Dataset excerpts:
......

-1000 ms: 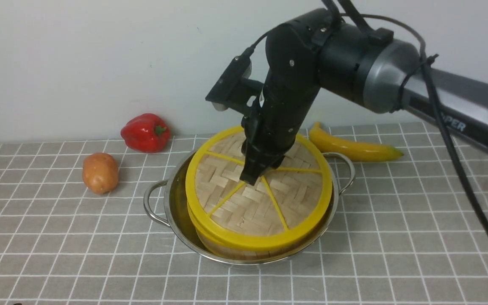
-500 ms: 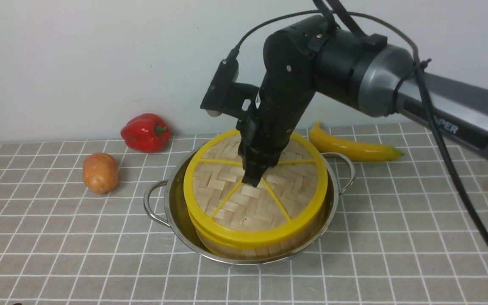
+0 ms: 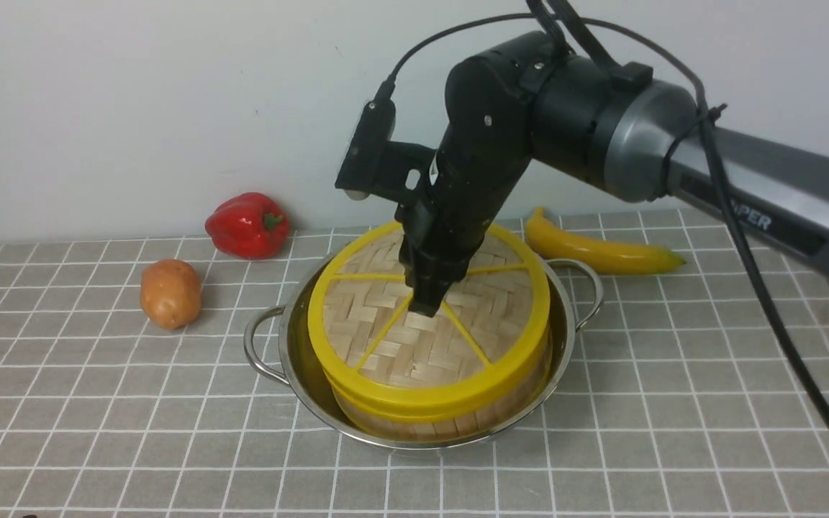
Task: Place the steamer in the pot on the grey tablecloth, and put the lid on the steamer.
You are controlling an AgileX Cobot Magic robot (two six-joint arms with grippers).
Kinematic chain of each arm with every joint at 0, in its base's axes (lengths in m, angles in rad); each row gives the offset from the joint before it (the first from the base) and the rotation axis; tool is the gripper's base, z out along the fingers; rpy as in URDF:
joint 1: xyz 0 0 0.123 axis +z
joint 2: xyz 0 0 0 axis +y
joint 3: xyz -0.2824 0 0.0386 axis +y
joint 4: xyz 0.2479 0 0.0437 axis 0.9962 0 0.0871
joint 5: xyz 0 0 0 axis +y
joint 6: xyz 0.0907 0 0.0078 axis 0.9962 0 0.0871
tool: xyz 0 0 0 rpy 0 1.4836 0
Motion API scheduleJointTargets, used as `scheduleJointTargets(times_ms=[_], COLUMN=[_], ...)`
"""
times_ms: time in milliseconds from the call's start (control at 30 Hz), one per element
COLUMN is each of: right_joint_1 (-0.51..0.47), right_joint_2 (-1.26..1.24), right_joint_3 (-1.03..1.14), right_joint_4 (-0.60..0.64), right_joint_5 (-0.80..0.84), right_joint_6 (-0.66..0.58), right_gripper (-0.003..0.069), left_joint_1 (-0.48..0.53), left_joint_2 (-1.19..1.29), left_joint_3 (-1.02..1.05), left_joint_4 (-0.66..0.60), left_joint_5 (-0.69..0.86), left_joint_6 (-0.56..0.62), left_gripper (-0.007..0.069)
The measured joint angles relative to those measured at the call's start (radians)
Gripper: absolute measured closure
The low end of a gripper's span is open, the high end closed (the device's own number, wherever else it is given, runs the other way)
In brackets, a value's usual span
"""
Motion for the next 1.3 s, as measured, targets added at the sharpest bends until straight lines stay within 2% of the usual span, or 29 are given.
scheduleJointTargets(times_ms=[600, 667, 700, 733, 833, 900, 1033, 1167, 1300], right_joint_1=[0.0, 0.0, 0.0, 0.0, 0.0, 0.0, 0.0, 0.0, 0.0], right_joint_2=[0.021, 0.021, 0.021, 0.022, 0.022, 0.022, 0.014, -0.026, -0.085], right_joint_3=[-0.001, -0.001, -0.001, -0.001, -0.01, -0.023, -0.088, -0.195, -0.31], right_joint_4=[0.0, 0.0, 0.0, -0.001, -0.004, -0.008, -0.018, -0.069, -0.155], right_joint_5=[-0.02, -0.022, -0.03, -0.034, -0.032, -0.027, -0.019, 0.009, 0.071], right_joint_6=[-0.027, -0.027, -0.027, -0.027, -0.027, -0.027, -0.018, 0.059, 0.221], right_gripper=[0.0515, 0.049, 0.0466, 0.0386, 0.0242, 0.0174, 0.0113, 0.0124, 0.022], left_joint_1=[0.0, 0.0, 0.0, 0.0, 0.0, 0.0, 0.0, 0.0, 0.0], left_joint_2=[0.0, 0.0, 0.0, 0.0, 0.0, 0.0, 0.0, -0.001, -0.001], left_joint_3=[0.0, 0.0, 0.0, 0.0, 0.0, 0.0, 0.0, 0.0, 0.0], left_joint_4=[0.0, 0.0, 0.0, 0.0, 0.0, 0.0, 0.0, 0.0, 0.0], left_joint_5=[0.0, 0.0, 0.0, 0.0, 0.0, 0.0, 0.0, 0.0, 0.0], left_joint_6=[0.0, 0.0, 0.0, 0.0, 0.0, 0.0, 0.0, 0.0, 0.0], left_gripper=[0.0382, 0.0382, 0.0382, 0.0382, 0.0382, 0.0382, 0.0382, 0.0382, 0.0382])
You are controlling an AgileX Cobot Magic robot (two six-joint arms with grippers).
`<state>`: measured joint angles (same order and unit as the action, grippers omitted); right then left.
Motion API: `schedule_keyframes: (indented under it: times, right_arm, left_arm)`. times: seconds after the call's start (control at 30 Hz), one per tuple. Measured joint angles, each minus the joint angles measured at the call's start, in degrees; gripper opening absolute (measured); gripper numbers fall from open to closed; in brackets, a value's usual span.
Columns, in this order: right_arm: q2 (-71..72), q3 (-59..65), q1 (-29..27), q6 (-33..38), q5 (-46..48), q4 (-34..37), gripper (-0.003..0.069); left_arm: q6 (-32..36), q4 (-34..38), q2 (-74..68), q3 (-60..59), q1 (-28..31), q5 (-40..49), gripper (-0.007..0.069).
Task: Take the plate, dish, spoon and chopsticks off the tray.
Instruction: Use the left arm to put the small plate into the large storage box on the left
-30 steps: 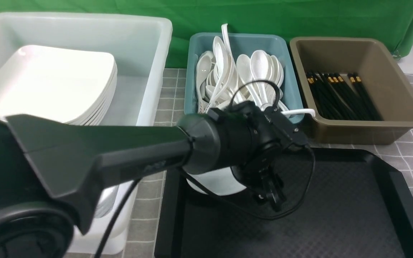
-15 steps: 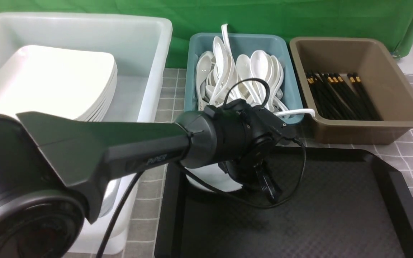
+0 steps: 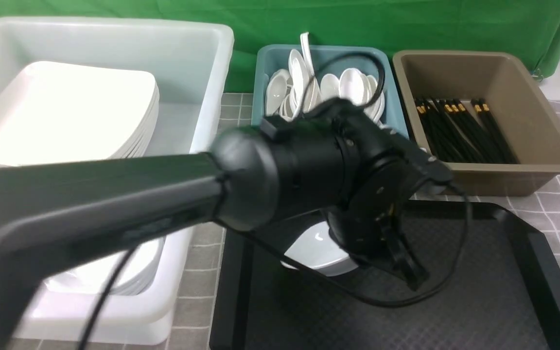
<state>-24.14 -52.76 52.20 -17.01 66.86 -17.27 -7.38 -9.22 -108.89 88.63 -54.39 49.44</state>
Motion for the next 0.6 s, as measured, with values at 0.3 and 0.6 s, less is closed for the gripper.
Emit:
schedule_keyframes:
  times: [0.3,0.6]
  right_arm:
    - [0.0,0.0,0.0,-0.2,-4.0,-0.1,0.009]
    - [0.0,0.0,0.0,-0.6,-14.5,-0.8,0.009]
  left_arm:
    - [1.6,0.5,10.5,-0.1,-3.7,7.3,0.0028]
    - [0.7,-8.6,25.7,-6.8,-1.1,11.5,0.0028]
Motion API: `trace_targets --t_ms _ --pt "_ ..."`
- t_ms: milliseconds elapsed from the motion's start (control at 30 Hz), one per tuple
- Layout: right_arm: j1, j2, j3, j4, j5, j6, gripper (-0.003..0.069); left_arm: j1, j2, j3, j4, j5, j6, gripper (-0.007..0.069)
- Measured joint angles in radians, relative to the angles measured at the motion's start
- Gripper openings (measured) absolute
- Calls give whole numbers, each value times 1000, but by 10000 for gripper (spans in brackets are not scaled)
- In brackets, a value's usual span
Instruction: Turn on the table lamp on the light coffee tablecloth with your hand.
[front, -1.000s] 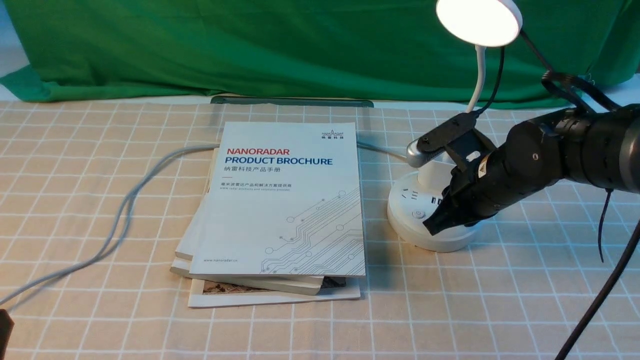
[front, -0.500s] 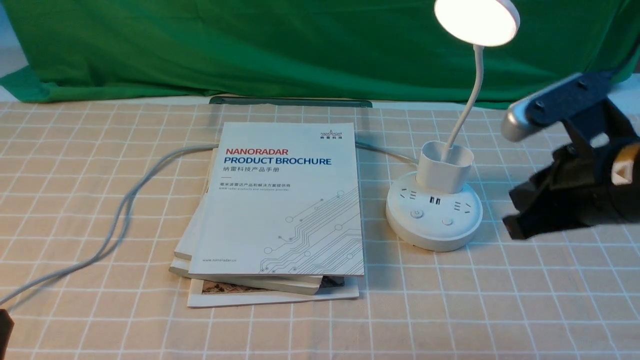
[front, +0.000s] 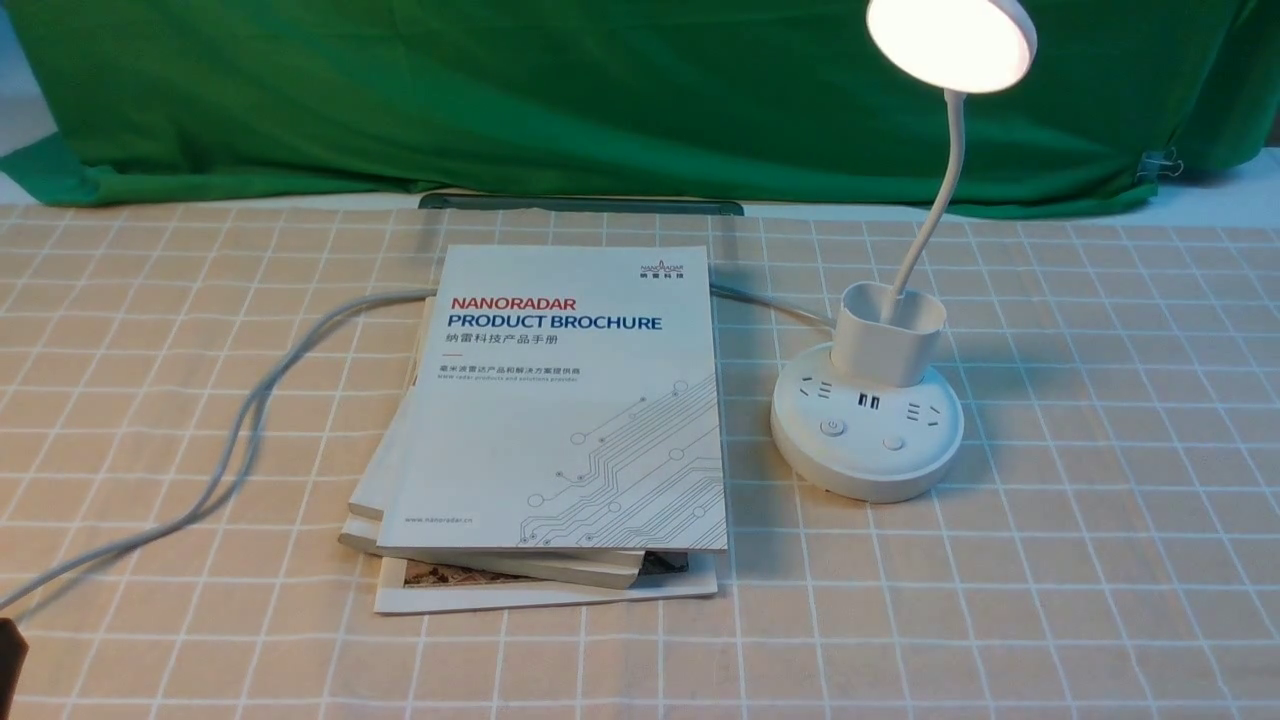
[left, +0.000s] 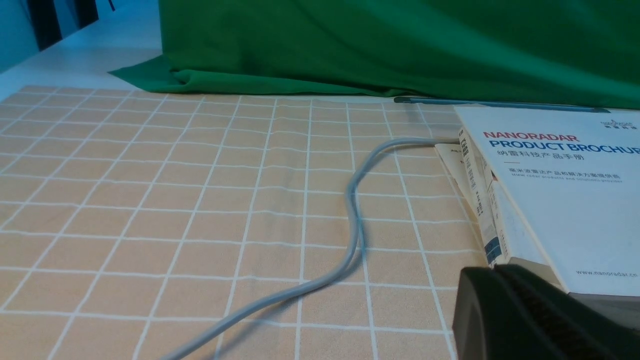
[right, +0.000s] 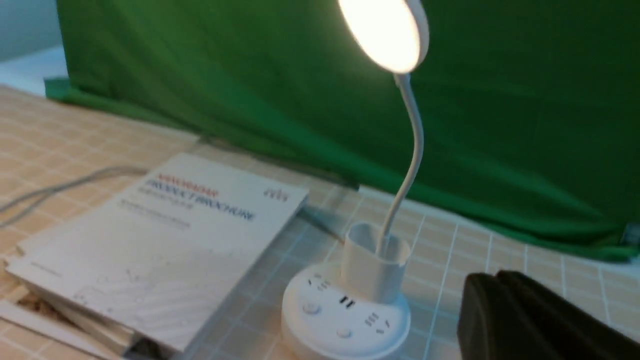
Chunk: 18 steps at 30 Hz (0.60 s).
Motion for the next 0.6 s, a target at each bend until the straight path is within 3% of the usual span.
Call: trace_targets --t_ms 167,467,600 --pt "0 -105 87 0 -35 -16 68 0 0 0 0 0 0 21" --pt "-10 -163 377 0 -400 -4 97 0 0 0 0 0 0 21" --pt "-141 -190 467 0 -441 34 113 0 0 0 0 0 0 21"
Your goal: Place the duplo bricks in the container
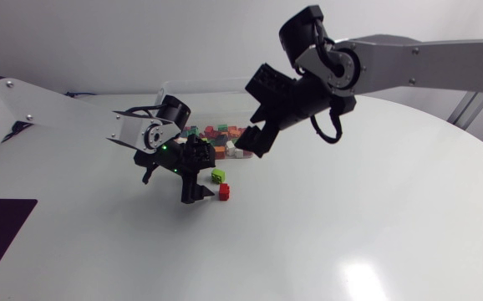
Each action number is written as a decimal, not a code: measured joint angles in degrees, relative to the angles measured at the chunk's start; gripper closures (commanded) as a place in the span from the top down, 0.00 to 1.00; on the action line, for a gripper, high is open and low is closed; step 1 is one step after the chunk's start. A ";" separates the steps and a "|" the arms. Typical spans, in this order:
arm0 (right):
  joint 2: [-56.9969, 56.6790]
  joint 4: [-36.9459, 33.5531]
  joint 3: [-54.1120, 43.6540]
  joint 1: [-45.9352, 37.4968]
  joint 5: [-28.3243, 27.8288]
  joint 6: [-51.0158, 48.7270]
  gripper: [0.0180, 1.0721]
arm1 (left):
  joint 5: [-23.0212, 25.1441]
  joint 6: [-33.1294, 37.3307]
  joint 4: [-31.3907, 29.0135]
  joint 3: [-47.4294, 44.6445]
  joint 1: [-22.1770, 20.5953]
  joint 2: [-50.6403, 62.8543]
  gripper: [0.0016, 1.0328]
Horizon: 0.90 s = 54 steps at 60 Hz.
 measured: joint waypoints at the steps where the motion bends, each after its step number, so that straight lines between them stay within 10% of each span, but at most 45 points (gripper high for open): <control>1: -0.26 -0.02 -0.85 0.07 -0.02 -0.07 0.95 | 0.13 0.15 -0.02 0.50 0.00 0.42 0.96; 29: -4.02 4.48 -17.46 3.87 -1.75 -1.49 0.95 | 2.16 8.13 -13.22 16.09 0.72 9.84 0.88; 54: -4.00 7.04 -19.23 4.66 -1.81 -1.49 0.95 | 2.49 10.64 -22.18 22.75 0.59 12.76 0.49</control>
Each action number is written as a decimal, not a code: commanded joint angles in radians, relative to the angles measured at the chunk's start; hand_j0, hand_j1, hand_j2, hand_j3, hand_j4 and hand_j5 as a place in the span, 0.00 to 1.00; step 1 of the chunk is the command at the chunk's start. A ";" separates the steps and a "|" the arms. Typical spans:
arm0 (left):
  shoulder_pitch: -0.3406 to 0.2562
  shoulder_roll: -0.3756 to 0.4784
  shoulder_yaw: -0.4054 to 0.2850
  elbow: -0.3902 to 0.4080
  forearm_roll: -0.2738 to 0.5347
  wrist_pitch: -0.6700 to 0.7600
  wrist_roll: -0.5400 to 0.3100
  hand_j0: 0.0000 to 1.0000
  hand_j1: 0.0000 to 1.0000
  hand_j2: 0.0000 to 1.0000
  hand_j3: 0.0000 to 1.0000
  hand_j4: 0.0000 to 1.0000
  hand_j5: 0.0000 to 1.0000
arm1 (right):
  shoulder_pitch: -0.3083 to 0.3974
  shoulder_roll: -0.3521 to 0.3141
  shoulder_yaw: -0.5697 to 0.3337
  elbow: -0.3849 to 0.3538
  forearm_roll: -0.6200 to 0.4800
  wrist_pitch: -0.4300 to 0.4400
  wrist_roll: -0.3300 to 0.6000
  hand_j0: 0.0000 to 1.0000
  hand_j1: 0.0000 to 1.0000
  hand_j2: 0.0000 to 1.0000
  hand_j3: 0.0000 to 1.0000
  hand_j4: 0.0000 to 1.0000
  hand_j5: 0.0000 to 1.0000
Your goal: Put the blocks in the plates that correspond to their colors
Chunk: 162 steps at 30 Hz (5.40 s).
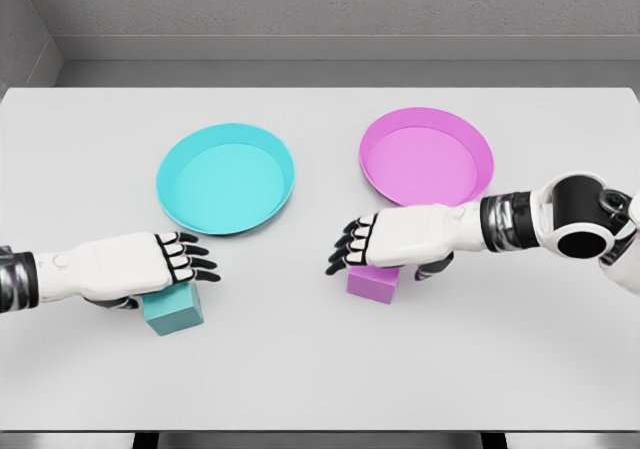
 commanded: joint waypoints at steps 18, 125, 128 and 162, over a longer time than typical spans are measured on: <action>0.006 0.007 -0.001 -0.001 0.006 0.001 0.004 0.67 0.67 0.67 0.67 0.67 0.67 | 0.000 0.009 0.047 0.027 0.002 0.015 0.001 0.60 0.60 0.60 0.60 0.60 0.60; -0.112 -0.128 -0.084 0.006 -0.039 0.001 -0.028 0.64 0.64 0.64 0.64 0.64 0.64 | 0.225 -0.223 -0.593 -0.007 -0.085 0.041 -0.011 1.00 1.00 1.00 1.00 1.00 1.00; -0.115 -0.128 -0.084 0.006 -0.039 0.001 -0.028 0.57 0.57 0.57 0.57 0.57 0.57 | 0.227 -0.223 -0.591 -0.007 -0.085 0.041 -0.011 1.00 1.00 1.00 1.00 1.00 1.00; -0.434 -0.391 -0.072 0.402 -0.030 0.001 -0.017 1.00 1.00 1.00 1.00 1.00 1.00 | 0.262 -0.237 -0.586 -0.007 -0.087 0.048 -0.005 1.00 1.00 1.00 1.00 1.00 1.00</action>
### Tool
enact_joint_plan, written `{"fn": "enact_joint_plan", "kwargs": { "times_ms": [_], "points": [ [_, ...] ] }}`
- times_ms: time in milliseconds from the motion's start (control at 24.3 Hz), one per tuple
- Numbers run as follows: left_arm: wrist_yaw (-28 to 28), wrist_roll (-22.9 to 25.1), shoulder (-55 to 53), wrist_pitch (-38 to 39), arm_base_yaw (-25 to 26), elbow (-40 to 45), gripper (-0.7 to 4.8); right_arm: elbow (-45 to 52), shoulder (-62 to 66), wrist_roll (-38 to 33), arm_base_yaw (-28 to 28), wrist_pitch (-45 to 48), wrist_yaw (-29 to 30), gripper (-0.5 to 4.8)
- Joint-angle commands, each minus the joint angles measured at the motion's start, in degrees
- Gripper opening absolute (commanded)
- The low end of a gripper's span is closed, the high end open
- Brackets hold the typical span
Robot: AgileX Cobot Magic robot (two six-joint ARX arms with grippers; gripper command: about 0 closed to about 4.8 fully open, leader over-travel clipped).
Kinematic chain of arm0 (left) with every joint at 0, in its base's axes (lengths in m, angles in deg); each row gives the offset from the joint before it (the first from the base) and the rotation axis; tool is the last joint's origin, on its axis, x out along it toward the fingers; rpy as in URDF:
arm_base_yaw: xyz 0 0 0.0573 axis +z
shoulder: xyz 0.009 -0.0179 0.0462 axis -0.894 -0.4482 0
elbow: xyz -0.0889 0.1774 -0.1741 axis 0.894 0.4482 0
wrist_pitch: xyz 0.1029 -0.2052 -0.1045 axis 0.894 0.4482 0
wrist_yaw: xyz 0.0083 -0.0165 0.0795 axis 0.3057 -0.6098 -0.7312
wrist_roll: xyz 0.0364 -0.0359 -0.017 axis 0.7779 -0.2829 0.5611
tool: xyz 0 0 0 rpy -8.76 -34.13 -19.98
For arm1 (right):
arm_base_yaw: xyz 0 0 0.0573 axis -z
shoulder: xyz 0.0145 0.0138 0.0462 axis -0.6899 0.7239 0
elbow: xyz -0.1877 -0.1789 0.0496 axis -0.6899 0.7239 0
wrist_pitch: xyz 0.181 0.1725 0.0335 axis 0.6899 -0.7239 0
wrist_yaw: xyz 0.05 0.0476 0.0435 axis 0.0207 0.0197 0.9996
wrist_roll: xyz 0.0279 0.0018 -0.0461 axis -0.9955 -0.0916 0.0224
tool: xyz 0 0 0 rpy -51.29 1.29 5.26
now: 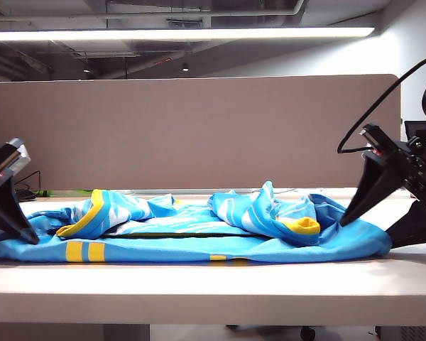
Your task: Fold the bottom side of the soccer jersey horizontally towards the center, about one-third of the way, then fold the sleeve back towards the center, creating a straight line along the edge of the the soccer jersey, and finally fold the bottom of the soccer jersey up towards the top, creating a neat rectangle.
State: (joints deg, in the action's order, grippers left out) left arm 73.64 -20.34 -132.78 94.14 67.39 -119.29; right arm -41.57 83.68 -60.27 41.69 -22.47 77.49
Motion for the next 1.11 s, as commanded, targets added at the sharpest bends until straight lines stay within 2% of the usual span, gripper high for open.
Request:
{"fn": "enact_joint_plan", "kwargs": {
  "times_ms": [41,82,124,330,453,577,701,824,1031,1113],
  "points": [
    [-2.86,0.02,-0.70,3.50,-0.39,1.03,0.07,0.63,0.66,-0.35,-0.48,-1.66,0.09,0.38],
    [-2.75,0.02,-0.70,3.52,-0.35,0.98,-0.06,0.61,0.66,-0.35,-0.46,-1.36,0.92,0.04],
    [-2.69,-0.04,-0.68,3.74,-0.28,0.96,-0.06,0.59,0.66,-0.37,-0.44,-1.11,2.14,-0.08],
    [0.07,0.92,0.96,10.10,-0.31,1.01,-0.06,0.68,-0.59,-0.46,-0.42,-3.50,6.25,-0.08],
    [-4.61,6.91,7.13,24.90,-1.16,1.01,-0.06,0.68,-7.04,4.57,-0.48,-12.81,5.70,-0.09],
    [-6.58,6.51,12.61,31.95,-2.71,1.01,-0.06,0.72,-12.94,5.86,-0.48,-19.08,5.49,-0.09],
    [-6.58,3.26,19.74,35.52,-5.84,0.98,-0.06,1.03,-19.96,6.67,-1.09,-23.76,5.46,-0.09],
    [-5.53,-2.60,27.41,35.43,-10.49,0.96,-0.06,1.11,-26.58,5.70,-2.51,-27.04,3.96,-0.09],
    [-4.44,-12.46,40.26,36.89,-21.51,0.98,-0.06,1.11,-37.33,4.87,-5.25,-34.25,1.16,-0.09],
    [-5.53,-14.62,44.09,37.27,-25.33,0.96,-0.06,1.14,-41.75,4.81,-5.42,-36.72,-0.02,-0.09]
  ]
}}
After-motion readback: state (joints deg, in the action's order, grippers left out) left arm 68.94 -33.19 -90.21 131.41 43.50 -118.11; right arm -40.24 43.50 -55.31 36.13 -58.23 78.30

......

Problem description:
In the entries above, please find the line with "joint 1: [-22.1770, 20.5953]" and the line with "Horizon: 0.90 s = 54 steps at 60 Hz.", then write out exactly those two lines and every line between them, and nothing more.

Written solution:
  joint 1: [-22.1770, 20.5953]
  joint 2: [-50.6403, 62.8543]
  gripper: [0.0016, 1.0328]
Horizon: 0.90 s = 54 steps at 60 Hz.

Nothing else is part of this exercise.